ResNets

Very deep neural networks are difficult to train because of vanishing and exploding gradient types of problems. As the gradient is back-propagated to earlier layers, repeated multiplication may make the gradient infinitively small. As a result, as the network goes deeper, its performance gets saturated or even starts degrading rapidly.

Figure from He et al. paper [1]

ResNet makes it possible to train up to hundreds or even thousands of layers and still achieves compelling performance.

Residual block

ResNets are built out of a residual block.

Main Path

Main path between $a^{[l]}$ to $a^{[l+2]}$ can be represented as follow:

$a^{[l]} \longrightarrow \text{linear}^1 \longrightarrow \text{Relu}^2 \xrightarrow{a^{[l+1]}} \text{linear}^2 \longrightarrow \text{Relu}^3 \longrightarrow a^{[l+2]}$

$\text{linear}^1$ : $z^{[l+1]} = W^{[l+1]}a^{[l]}+b^{[l+1]}$
$\text{Relu}^2$ : $a^{[l+1]} = g(z^{[l+1]})$
$\text{linear}^2$ : $z^{[l+2]} = W^{[l+2]}a^{[l+1]}+b^{[l+2]}$
$\text{Relu}^3$ : $a^{[l+2]} = g(z^{[l+2]})$

Skip/Shortcut

In residual network, $a^{[l]}$ is added to Relu activation to form a redisual block.

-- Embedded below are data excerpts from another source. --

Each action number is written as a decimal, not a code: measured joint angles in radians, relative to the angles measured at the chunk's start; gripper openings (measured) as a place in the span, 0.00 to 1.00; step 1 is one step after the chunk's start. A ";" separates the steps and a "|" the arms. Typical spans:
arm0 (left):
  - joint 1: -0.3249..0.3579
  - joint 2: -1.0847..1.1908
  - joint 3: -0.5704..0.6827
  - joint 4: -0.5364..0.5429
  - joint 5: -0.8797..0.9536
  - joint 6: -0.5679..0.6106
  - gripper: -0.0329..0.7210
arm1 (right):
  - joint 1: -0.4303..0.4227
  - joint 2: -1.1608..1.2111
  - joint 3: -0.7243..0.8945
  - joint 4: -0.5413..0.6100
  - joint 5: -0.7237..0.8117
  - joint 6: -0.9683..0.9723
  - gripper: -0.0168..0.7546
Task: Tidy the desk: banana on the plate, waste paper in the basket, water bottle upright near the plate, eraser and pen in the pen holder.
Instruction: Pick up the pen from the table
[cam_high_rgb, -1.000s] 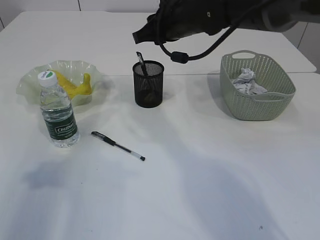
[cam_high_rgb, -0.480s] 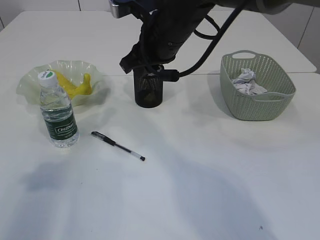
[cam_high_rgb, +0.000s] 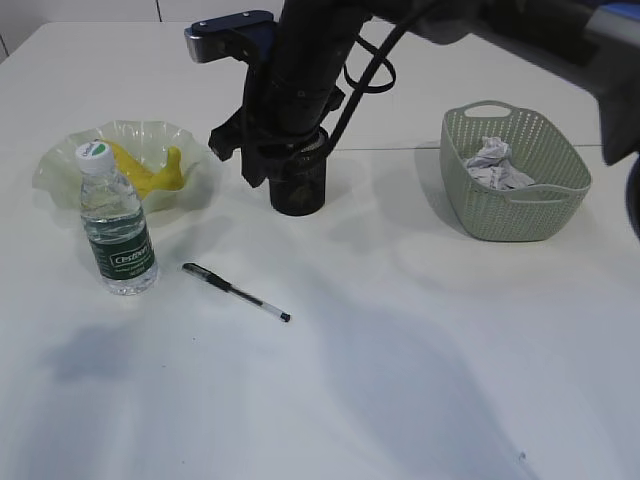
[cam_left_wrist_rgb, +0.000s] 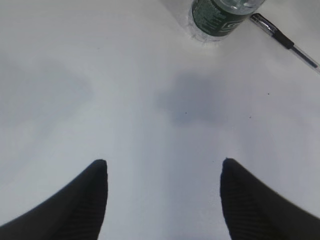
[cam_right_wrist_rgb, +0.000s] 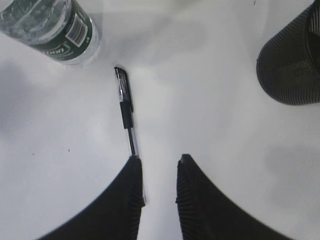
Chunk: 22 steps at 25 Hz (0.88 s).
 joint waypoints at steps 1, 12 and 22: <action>0.000 0.000 0.000 0.000 0.000 0.000 0.70 | 0.001 0.018 -0.031 0.000 0.001 0.003 0.27; 0.000 0.000 0.000 0.000 -0.009 0.000 0.70 | 0.001 0.124 -0.117 0.015 0.010 0.038 0.27; 0.000 0.000 0.000 0.000 -0.026 0.000 0.70 | 0.068 0.212 -0.117 0.014 0.010 0.051 0.27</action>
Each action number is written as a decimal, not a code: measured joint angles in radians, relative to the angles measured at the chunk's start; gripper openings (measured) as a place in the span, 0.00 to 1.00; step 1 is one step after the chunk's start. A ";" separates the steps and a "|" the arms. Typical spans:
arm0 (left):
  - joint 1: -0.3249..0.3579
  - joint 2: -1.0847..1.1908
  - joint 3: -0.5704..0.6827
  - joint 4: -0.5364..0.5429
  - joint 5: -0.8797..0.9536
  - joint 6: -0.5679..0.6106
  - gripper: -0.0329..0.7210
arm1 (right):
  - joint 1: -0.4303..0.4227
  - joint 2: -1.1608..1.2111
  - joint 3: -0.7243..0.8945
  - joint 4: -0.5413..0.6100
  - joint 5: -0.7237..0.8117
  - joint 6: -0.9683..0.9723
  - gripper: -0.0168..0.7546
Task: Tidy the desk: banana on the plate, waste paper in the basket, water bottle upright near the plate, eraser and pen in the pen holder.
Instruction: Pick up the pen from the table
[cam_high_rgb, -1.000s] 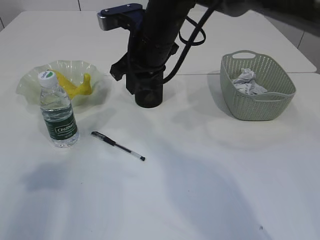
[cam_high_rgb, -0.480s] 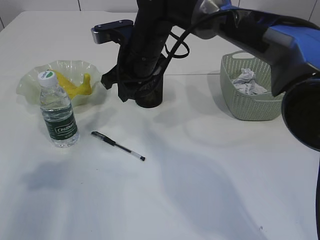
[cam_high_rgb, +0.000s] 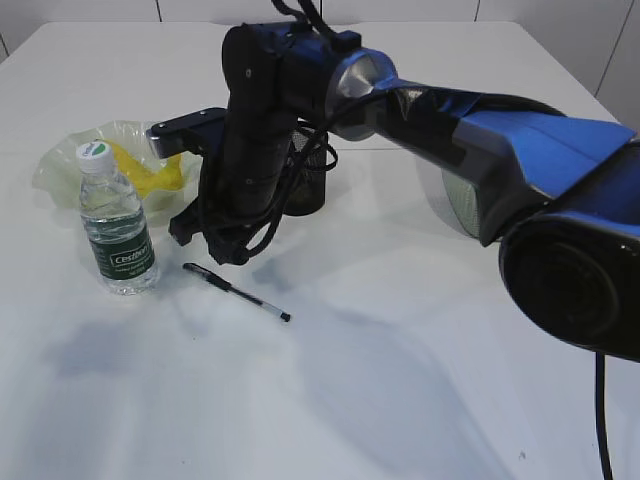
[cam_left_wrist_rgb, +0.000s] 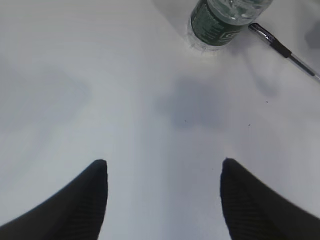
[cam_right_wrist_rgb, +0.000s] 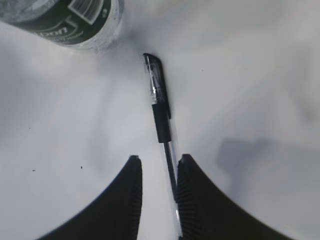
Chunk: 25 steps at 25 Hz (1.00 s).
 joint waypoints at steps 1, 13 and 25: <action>0.000 0.000 0.000 0.000 0.000 0.000 0.70 | 0.007 0.009 0.000 -0.004 0.000 0.007 0.27; 0.000 0.000 0.000 0.002 0.000 0.000 0.70 | 0.044 0.061 0.000 -0.062 0.000 0.016 0.49; 0.000 0.000 0.000 0.003 0.000 0.000 0.70 | 0.044 0.075 0.000 -0.093 0.000 0.007 0.49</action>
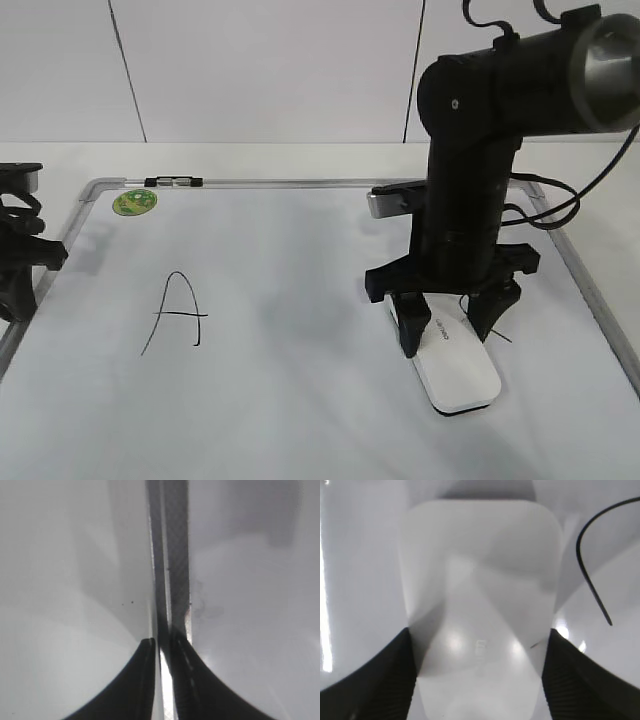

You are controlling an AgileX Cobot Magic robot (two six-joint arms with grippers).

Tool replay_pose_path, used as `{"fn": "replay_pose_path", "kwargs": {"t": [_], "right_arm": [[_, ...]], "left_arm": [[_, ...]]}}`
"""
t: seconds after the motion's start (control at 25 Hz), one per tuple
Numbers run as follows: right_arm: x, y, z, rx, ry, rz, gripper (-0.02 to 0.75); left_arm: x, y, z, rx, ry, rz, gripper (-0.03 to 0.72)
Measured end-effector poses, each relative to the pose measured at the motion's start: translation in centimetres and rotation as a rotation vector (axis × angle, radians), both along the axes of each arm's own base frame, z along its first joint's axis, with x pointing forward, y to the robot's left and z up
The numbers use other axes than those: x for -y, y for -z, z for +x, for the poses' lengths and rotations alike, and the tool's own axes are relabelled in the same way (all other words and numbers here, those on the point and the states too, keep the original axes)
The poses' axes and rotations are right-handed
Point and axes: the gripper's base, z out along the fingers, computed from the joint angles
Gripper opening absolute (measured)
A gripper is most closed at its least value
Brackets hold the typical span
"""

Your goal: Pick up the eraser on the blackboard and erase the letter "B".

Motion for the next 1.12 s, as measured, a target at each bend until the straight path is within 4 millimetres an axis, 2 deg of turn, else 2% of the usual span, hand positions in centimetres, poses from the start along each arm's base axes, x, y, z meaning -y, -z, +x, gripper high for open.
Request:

So, $a^{[l+1]} = g(z^{[l+1]}+a^{[l]})$

Residual blocks in residual network

Why use ResNets

Why ResNets Work?

When input $a^{[l]}$ and output $a^{[l+2]}$ have the same dimensions

Example

ReLU, $a\ge 0$

$\begin{align} a^{[l+2]}&=g(z^{[l+2]}+a^{[l]})\\ &=g(W^{[l+2]}a^{[l+1]}+b^{[l+2]}+a^{[l]}) \end{align}$

For (1), we are assuming that $z^{[l+2]}$ and $a^{[l]}$ have the same dimension, so in ResNet, same convolutions are used and therefore, the input and the output represented as a $\color{Orange}{\text{orange dot have the same dimension}}$ .

In L2 regularisation weight decay, that will tend to shrink the value of $W^{[l+2]}$ .

If $W^{[l+2]}=0$ and $b^{[l+2]}=0$ , then $W^{[l+2]}a^{[l+1]}+b^{[l+2]}$ =0, so (2) becomes

$a^{[l+2]}=g(a^{[l]})=a^{[l]}$

So, identity function is easy for residual block to learn. And it’s easy to get $a^{[l+2]}$ equals to $a^{[l]}$ because of this skip connection. Adding these two layers as in the second neural network above, it doesn’t hurt the neural network’s ability to do as well as the simpler network without these two extra layers, because it’s quite easy for it to learn the identity function to just copy $a^{[l]}$ to $a^{l+2}$ using despite the addition of these two layers.

When input $a^{[l]}$ and output $a^{[l+2]}$ have different dimensions

For example, if $a^{[l]}$ is a 128 dimensional and $z^{[l+2]}$ or $a^{[l+2]}$ is 256 dimensional, we add an extra matrix called $W_s$ and $W_s$ would be $\mathbb{R}^{256x128}$ dimensional matrix. $W_s$ can be learned parameters or fixed parameters.

ResNets, Plain, VGG-19

References

[1] K. He, X. Zhang, S. Ren, and J. Sun. Deep residual learning for image recognition. Deep Residual Learning for Image Recognition. arXiv:1512.03385,2015.